■ **What the task requires**
Copy down all of the data underneath, exactly as shown.

■ **Data below**
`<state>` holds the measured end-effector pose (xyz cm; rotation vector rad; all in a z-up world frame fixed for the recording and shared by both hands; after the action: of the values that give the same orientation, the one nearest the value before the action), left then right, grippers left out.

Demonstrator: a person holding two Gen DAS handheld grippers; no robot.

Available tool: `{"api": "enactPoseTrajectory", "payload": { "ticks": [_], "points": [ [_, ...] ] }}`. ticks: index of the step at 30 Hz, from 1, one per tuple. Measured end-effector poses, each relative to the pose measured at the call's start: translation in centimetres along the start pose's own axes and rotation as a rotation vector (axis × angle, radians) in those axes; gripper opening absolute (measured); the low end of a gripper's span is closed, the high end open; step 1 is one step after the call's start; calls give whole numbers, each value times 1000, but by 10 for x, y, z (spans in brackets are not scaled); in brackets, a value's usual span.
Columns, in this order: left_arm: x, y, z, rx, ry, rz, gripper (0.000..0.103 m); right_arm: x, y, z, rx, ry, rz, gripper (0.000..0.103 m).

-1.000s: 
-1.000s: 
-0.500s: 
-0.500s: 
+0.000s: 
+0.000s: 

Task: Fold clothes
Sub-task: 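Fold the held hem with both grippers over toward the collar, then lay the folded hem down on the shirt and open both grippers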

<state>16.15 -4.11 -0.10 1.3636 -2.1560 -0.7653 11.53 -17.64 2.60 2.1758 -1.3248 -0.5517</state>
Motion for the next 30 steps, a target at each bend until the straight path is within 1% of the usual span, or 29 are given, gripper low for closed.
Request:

■ **Solved exercise**
`<state>` holds the measured end-effector pose (xyz cm; rotation vector rad; all in a z-up world frame fixed for the recording and shared by both hands; after the action: of the values that give the same orientation, the one nearest the value before the action), left then right, grippers left out.

Demonstrator: a person holding two Gen DAS handheld grippers; no robot.

Available tool: `{"api": "enactPoseTrajectory", "payload": { "ticks": [_], "points": [ [_, ...] ] }}`. ticks: index of the step at 30 Hz, from 1, one per tuple. Measured end-effector poses, each relative to the pose measured at the call's start: translation in centimetres along the start pose's own axes and rotation as a rotation vector (axis × angle, radians) in those axes; gripper opening absolute (measured); the low end of a gripper's span is closed, the high end open; step 1 is one step after the call's start; calls give whole numbers, each value times 1000, but by 10 for x, y, z (spans in brackets are not scaled); in brackets, a value's usual span.
Columns, in this order: left_arm: x, y, z, rx, ry, rz, gripper (0.000..0.103 m); right_arm: x, y, z, rx, ry, rz, gripper (0.000..0.103 m).

-1.000s: 
-1.000s: 
-0.500s: 
-0.500s: 
+0.000s: 
+0.000s: 

Task: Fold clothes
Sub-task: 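Fold the held hem with both grippers over toward the collar, then lay the folded hem down on the shirt and open both grippers
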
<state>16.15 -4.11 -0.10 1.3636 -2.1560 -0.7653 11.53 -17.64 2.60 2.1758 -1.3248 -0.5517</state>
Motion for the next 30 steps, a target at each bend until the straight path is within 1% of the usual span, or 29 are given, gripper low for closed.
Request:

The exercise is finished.